(How to complete this task) Copy from the first line below down to and including the line with "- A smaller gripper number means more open". Skip the pictures.
============================================================
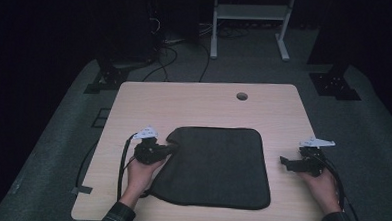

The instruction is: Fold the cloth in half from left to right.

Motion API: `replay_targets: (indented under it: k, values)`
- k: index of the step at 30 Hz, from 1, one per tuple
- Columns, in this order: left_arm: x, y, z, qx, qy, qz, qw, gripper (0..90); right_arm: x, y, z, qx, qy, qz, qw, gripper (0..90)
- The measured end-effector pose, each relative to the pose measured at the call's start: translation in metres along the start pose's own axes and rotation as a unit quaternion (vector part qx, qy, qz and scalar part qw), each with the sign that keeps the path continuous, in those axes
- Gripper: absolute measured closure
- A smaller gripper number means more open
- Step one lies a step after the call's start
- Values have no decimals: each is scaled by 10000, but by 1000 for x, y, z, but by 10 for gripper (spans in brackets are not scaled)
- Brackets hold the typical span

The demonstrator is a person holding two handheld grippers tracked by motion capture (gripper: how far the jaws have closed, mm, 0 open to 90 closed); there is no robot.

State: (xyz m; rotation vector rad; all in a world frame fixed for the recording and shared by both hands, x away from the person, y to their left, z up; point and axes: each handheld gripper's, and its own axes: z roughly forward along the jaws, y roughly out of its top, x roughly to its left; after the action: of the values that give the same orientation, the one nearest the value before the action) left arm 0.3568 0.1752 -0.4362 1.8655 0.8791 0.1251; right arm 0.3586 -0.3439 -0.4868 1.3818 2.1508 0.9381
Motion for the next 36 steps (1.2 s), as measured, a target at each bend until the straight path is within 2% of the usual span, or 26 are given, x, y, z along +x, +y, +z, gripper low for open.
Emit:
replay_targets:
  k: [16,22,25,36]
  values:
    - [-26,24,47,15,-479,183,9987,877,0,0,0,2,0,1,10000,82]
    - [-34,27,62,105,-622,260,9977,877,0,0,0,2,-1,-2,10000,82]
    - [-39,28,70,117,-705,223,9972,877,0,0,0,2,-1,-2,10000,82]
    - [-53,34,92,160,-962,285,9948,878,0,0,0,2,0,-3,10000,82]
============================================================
(Response)
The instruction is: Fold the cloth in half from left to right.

Motion API: `replay_targets: (indented under it: k, values)`
- k: index of the step at 30 Hz, from 1, one per tuple
- Columns, in this order: left_arm: x, y, z, qx, qy, qz, qw, gripper (0..90); right_arm: x, y, z, qx, qy, qz, qw, gripper (0..90)
- The measured end-effector pose, each relative to the pose measured at the call's start: translation in metres along the start pose's own axes and rotation as a unit quaternion (vector part qx, qy, qz and scalar part qw), each with the sign that keeps the path continuous, in those axes
- Gripper: absolute measured closure
- A smaller gripper number means more open

Nothing else belongs in the output.